TASK BRIEF.
For the records that follow, please set down exactly the lines between the one holding "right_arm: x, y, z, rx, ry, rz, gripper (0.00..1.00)" and the one holding "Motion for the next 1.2", inclusive, and only those.

------

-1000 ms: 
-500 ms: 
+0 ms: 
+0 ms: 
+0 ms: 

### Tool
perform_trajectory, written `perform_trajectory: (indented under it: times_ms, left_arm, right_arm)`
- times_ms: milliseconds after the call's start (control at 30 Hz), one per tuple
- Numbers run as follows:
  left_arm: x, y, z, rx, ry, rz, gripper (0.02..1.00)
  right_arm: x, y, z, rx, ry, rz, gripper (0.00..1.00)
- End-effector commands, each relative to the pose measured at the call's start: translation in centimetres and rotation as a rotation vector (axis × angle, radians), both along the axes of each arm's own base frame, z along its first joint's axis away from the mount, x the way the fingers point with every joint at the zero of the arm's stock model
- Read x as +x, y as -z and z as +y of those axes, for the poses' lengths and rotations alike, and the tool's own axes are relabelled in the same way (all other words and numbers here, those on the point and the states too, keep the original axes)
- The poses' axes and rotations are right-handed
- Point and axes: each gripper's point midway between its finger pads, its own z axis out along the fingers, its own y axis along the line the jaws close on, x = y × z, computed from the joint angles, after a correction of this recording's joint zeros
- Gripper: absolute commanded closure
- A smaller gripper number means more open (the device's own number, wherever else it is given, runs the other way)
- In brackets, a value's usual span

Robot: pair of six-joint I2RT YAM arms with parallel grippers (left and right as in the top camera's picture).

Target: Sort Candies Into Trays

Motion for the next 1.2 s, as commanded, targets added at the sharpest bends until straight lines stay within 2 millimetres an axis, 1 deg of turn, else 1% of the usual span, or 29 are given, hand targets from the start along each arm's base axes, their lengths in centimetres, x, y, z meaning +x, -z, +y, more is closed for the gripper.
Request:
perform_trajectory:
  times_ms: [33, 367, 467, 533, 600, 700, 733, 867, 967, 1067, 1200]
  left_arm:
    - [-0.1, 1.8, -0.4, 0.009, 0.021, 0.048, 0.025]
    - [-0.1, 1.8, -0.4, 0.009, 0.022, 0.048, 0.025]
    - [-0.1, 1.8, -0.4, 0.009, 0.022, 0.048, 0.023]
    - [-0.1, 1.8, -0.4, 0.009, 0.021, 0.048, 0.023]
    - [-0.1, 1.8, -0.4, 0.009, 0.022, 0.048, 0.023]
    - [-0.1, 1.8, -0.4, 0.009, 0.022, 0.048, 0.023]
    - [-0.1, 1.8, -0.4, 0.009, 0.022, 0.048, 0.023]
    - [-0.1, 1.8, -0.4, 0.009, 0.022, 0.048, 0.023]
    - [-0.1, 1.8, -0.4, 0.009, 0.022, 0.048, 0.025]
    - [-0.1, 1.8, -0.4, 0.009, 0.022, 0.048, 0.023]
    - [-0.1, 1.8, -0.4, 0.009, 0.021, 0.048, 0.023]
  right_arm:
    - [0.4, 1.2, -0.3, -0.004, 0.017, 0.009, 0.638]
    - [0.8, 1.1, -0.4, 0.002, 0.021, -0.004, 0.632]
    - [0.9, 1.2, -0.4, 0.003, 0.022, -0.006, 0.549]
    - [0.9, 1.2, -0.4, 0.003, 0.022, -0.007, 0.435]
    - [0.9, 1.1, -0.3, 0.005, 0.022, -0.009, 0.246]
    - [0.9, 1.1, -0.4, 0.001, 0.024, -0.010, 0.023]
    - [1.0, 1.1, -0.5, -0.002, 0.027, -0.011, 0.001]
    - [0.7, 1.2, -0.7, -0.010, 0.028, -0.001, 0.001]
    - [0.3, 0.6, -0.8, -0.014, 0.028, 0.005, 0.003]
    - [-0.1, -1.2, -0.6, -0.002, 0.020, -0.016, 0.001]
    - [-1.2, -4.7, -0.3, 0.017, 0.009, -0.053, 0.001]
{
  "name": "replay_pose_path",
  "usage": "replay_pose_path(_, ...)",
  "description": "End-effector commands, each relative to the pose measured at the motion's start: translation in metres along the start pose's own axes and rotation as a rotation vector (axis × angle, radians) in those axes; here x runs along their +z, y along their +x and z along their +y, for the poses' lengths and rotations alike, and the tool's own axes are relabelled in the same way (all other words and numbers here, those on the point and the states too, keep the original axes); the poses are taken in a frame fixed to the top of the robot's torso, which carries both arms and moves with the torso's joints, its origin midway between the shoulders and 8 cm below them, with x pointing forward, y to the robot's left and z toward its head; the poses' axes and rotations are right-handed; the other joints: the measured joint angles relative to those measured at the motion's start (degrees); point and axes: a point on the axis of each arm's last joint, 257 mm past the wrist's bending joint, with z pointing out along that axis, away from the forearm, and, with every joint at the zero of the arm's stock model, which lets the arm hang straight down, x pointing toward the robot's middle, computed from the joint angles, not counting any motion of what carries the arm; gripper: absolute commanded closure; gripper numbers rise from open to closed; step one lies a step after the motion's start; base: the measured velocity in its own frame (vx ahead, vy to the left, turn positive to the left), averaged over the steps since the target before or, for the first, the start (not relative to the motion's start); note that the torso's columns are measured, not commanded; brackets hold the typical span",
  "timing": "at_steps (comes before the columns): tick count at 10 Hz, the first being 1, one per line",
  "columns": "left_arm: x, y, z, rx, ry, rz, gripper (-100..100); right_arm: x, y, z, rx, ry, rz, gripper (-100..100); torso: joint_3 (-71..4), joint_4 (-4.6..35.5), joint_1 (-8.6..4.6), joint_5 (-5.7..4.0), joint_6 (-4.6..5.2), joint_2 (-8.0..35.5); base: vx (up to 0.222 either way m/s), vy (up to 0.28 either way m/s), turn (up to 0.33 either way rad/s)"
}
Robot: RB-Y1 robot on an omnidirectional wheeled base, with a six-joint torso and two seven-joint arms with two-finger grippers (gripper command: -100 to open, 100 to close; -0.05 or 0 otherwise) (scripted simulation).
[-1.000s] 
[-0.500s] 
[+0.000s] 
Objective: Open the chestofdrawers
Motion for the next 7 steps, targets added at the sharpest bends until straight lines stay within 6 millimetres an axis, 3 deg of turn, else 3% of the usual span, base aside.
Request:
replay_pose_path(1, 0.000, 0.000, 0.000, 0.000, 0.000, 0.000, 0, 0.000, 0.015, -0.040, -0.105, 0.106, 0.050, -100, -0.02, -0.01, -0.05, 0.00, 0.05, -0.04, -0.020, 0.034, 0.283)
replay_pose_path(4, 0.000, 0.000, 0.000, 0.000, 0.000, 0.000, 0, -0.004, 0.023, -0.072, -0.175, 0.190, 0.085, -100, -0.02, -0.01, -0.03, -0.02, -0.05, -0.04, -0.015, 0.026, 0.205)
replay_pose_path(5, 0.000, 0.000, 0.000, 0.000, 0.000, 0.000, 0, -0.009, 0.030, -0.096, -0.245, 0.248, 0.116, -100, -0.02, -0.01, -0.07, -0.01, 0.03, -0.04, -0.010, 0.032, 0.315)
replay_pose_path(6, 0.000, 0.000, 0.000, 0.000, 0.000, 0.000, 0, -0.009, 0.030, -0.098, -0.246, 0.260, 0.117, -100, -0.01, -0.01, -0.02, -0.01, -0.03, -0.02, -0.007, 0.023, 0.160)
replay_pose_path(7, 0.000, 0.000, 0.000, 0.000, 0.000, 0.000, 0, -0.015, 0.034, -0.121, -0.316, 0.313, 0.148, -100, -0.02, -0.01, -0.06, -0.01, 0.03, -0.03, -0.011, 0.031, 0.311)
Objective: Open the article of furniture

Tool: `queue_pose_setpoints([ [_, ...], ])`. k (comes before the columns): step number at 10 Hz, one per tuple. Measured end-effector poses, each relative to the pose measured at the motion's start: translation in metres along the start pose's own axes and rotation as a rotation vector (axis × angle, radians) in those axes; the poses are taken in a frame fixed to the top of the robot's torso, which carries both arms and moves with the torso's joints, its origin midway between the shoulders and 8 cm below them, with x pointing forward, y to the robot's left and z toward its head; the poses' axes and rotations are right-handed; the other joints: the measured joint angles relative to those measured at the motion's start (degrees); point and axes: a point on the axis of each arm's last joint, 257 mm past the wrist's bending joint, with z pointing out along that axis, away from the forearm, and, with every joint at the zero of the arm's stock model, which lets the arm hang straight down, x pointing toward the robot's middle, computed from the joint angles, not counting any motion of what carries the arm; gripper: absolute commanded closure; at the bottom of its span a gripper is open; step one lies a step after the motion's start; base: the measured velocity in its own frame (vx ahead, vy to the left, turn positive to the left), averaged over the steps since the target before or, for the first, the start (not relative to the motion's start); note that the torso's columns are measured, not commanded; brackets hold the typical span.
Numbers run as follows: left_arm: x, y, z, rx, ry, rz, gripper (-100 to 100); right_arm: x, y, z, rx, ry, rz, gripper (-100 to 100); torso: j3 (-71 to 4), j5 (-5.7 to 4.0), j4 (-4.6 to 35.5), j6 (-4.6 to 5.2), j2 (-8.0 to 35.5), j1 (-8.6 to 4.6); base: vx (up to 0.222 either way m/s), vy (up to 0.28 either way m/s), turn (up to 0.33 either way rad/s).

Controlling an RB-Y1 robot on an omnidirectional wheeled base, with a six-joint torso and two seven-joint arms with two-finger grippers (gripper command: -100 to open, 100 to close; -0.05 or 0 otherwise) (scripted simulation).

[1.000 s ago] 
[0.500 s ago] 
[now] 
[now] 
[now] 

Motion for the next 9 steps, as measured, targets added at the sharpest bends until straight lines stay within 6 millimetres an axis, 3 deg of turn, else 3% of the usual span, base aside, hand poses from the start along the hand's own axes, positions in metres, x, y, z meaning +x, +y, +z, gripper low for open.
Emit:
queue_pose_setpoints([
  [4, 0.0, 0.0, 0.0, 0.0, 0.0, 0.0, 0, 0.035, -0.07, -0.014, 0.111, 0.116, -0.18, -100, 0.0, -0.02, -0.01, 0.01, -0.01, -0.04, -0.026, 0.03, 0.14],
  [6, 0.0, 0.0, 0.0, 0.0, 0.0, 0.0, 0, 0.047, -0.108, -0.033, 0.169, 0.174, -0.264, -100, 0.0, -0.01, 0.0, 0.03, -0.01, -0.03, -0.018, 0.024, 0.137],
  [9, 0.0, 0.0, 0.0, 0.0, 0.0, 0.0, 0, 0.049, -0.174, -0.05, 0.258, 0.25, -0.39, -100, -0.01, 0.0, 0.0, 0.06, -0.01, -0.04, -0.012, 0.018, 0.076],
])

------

TASK OUTPUT.
  right_arm: x, y, z, rx, ry, rz, gripper (0.00..1.00)
- End-effector commands, each relative to the pose measured at the call's start: translation in centimetres and rotation as a rotation vector (axis × angle, radians), both along the axes of each arm's own base frame, z along its first joint's axis away from the mount, x the way the fingers point with every joint at the zero of the arm's stock model
- Read x as +x, y as -z and z as +y of those axes, for the poses' lengths and rotations alike, and the tool's own axes are relabelled in the same way (all other words and numbers here, those on the point and the states too, keep the original axes)
- The poses' axes and rotations are right-handed
- Point and axes: each gripper's point midway between its finger pads, its own z axis out along the fingers, its own y axis along the line the jaws close on, x = y × z, computed from the joint angles, after a correction of this recording's joint zeros
- Gripper: absolute commanded closure
- A smaller gripper number means more open (the device's own number, wherever else it is given, runs the other way)
- In brackets, a value's usual span

Robot: pair of six-joint I2RT YAM arms with parallel grippers (left and right as in the top camera's picture).

Target: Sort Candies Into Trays

Motion for the next 1.2 s, as commanded, targets added at the sharpest bends until straight lines stay within 2 millimetres an axis, 1 deg of turn, else 1% of the usual span, or 29 are given, hand targets from the start along each arm's base axes, their lengths in centimetres, x, y, z meaning +x, -z, +y, more is closed for the gripper.

The exercise is done, with nothing more to add.